### About this exercise
Exact reproduction is needed for the lines from the one with "Pixel (57, 269)" to the end of the listing below, and for no other lines.

### Raw data

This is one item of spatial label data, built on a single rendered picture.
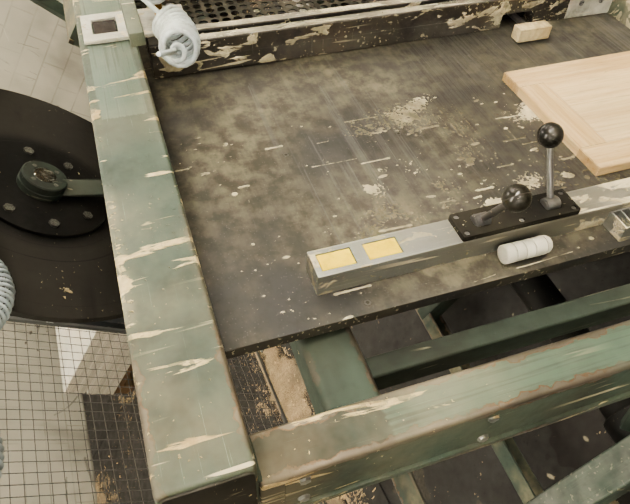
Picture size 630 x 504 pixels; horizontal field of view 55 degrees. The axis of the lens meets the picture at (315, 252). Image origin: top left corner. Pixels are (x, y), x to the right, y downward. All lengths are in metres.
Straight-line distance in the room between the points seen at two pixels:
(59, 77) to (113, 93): 5.63
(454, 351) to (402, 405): 0.20
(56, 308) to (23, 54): 5.36
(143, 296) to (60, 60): 5.94
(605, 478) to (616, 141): 0.76
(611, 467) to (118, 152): 1.22
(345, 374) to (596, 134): 0.66
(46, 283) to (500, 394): 0.97
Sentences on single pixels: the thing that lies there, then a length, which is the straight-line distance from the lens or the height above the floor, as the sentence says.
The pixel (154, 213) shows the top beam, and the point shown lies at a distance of 0.83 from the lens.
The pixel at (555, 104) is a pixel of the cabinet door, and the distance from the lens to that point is 1.26.
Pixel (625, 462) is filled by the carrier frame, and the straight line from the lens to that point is 1.55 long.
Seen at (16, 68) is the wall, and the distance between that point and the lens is 6.65.
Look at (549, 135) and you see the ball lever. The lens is 0.94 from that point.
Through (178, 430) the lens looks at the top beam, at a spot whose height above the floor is 1.91.
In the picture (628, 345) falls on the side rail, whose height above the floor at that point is 1.43.
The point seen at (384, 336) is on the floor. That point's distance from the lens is 3.07.
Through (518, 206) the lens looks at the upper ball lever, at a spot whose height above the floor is 1.54.
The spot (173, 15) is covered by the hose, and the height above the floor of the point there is 1.86.
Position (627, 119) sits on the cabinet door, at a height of 1.11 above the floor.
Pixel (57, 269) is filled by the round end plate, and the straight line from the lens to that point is 1.42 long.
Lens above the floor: 2.20
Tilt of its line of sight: 38 degrees down
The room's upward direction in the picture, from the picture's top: 76 degrees counter-clockwise

### Result
Pixel (57, 269) is filled by the round end plate, and the straight line from the lens to that point is 1.42 long.
Lens above the floor: 2.20
Tilt of its line of sight: 38 degrees down
The room's upward direction in the picture, from the picture's top: 76 degrees counter-clockwise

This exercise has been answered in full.